Yeah, it sounds crazy to diet a 5 lb. dog. :lol: But he is so tiny, that 5 lbs. is too chubby for him! He looks like a rolly polly!

Yes, he looked really bad when he was that thin. Ick! And being so thin did make him look very out of proportion! It was an icky sight! :lol: But that is the way he stayed for the longest time. 

Lol @ lots of low fat love! :lol:

PS~ Yes it is, I don't wanna exercise! :wink:


----------



## KittyD (Apr 2, 2010)

TLI said:


> I can just tell lately that his running has slowed too. I think it's because of the extra weight. The little booger is so compact, so it's like a short person being overweight. The Oompa Loompa effect. :lol: He is starting to waddle.

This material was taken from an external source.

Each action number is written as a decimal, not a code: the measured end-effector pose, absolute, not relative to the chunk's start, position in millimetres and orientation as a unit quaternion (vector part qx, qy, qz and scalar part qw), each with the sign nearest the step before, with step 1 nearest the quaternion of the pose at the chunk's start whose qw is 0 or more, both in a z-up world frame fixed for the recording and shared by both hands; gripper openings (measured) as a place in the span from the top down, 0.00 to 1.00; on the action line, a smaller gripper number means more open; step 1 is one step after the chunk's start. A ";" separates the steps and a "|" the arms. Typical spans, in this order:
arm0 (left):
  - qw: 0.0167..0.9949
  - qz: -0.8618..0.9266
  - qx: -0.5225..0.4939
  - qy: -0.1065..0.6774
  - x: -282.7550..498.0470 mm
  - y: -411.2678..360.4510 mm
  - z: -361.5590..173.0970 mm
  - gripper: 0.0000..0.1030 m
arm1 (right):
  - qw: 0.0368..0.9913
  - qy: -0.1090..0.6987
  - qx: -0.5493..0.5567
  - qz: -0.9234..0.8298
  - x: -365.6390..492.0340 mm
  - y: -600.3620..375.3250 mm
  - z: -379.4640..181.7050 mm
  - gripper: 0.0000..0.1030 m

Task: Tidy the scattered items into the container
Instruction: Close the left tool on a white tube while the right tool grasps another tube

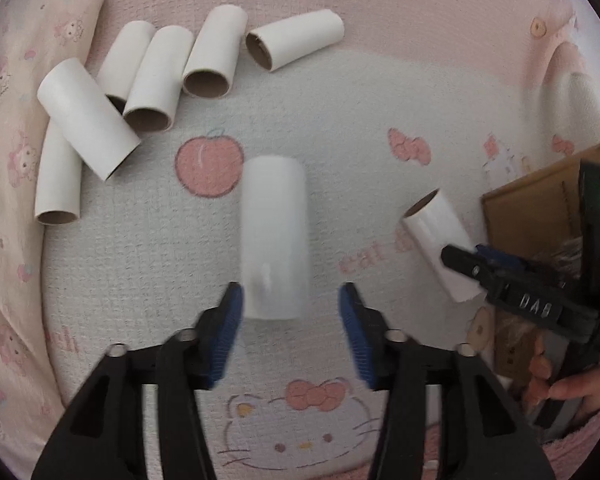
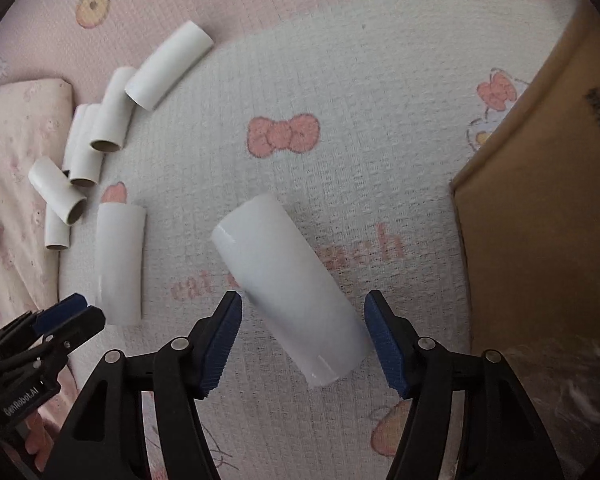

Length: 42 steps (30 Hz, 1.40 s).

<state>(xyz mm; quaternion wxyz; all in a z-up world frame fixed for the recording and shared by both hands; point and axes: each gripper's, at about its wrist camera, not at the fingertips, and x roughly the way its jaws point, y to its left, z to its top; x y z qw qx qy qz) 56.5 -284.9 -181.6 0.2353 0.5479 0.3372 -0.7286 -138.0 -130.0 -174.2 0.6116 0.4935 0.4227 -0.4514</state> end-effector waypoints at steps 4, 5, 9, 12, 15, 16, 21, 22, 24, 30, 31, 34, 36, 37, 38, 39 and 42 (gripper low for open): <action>0.241 -0.726 0.539 0.353 49.1 -293.4 -187.1 0.36 | 0.621 0.434 0.472 -0.451 -150.7 -137.3 -172.8 0.28; 0.248 -0.723 0.540 0.352 45.5 -295.5 -190.9 0.36 | 0.618 0.442 0.468 -0.451 -133.6 -144.6 -183.1 0.28; 0.286 -0.711 0.543 0.344 33.5 -303.6 -205.8 0.36 | 0.620 0.495 0.430 -0.431 -100.3 -154.2 -213.5 0.28; 0.286 -0.716 0.542 0.333 26.4 -306.2 -213.2 0.37 | 0.618 0.508 0.413 -0.434 -93.8 -153.5 -218.3 0.28; 0.284 -0.711 0.550 0.333 22.0 -308.2 -223.0 0.51 | 0.626 0.514 0.378 -0.449 -84.7 -151.9 -215.1 0.28; 0.282 -0.709 0.553 0.335 21.0 -308.5 -226.3 0.53 | 0.627 0.516 0.369 -0.451 -81.7 -151.9 -215.2 0.28; 0.278 -0.714 0.560 0.314 12.2 -301.3 -231.4 0.54 | 0.618 0.536 0.358 -0.450 -74.3 -154.4 -231.1 0.32; 0.277 -0.716 0.563 0.306 9.9 -299.0 -232.4 0.54 | 0.623 0.532 0.356 -0.449 -74.4 -153.2 -230.2 0.35; 0.275 -0.713 0.573 0.295 5.2 -295.4 -238.1 0.54 | 0.631 0.529 0.353 -0.445 -74.6 -150.6 -229.7 0.36; 0.288 -0.717 0.581 0.255 -5.1 -284.7 -240.2 0.54 | 0.644 0.513 0.342 -0.453 -77.0 -140.0 -231.9 0.35; 0.290 -0.720 0.579 0.252 -5.0 -283.6 -240.3 0.54 | 0.644 0.512 0.342 -0.455 -77.1 -138.9 -232.2 0.35; 0.293 -0.724 0.572 0.251 -3.1 -281.7 -240.3 0.54 | 0.644 0.511 0.343 -0.455 -76.7 -137.0 -233.0 0.35; 0.294 -0.725 0.571 0.250 -2.7 -280.7 -240.2 0.54 | 0.643 0.506 0.346 -0.458 -76.6 -134.9 -232.5 0.40; 0.295 -0.725 0.569 0.252 -2.2 -280.5 -240.1 0.54 | 0.645 0.500 0.348 -0.461 -76.4 -132.5 -231.6 0.47; 0.296 -0.725 0.568 0.253 -1.6 -280.0 -239.9 0.55 | 0.647 0.495 0.347 -0.465 -75.4 -129.1 -230.3 0.49; 0.296 -0.726 0.567 0.253 -0.9 -279.3 -239.6 0.55 | 0.646 0.492 0.347 -0.470 -73.9 -125.1 -229.7 0.53; 0.281 -0.729 0.571 0.251 5.1 -273.2 -237.8 0.55 | 0.649 0.493 0.349 -0.463 -67.9 -111.3 -229.0 0.59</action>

I know exactly what you mean with the waddle, my new guy is doing it.



TLI said:


> I don't know. I hope I'm not being stupid trying to diet him. You guys feel free to tell me the truth. I don't get offended easily. And I don't want to diet him if it isn't needed. Pip doesn't look chubby to me either, at all. Maybe it's because we are used to these skinny girls. :lol:


Chance has a small frame, and to me he looks chub in the pics, I had a long chat last night with my breeder and we agreed that any extra weight is extremely bad for the joints in these small ones. The frame cannot handle it or carry it. My breeder warned me that the little guy was overweight and she told me to cut back his food a bit, but like you I'm not sure how to go about it really. Chance is full grown, and yet my little guy is almost done, but still being a pup I want to make sure he's getting the nutrition he needs.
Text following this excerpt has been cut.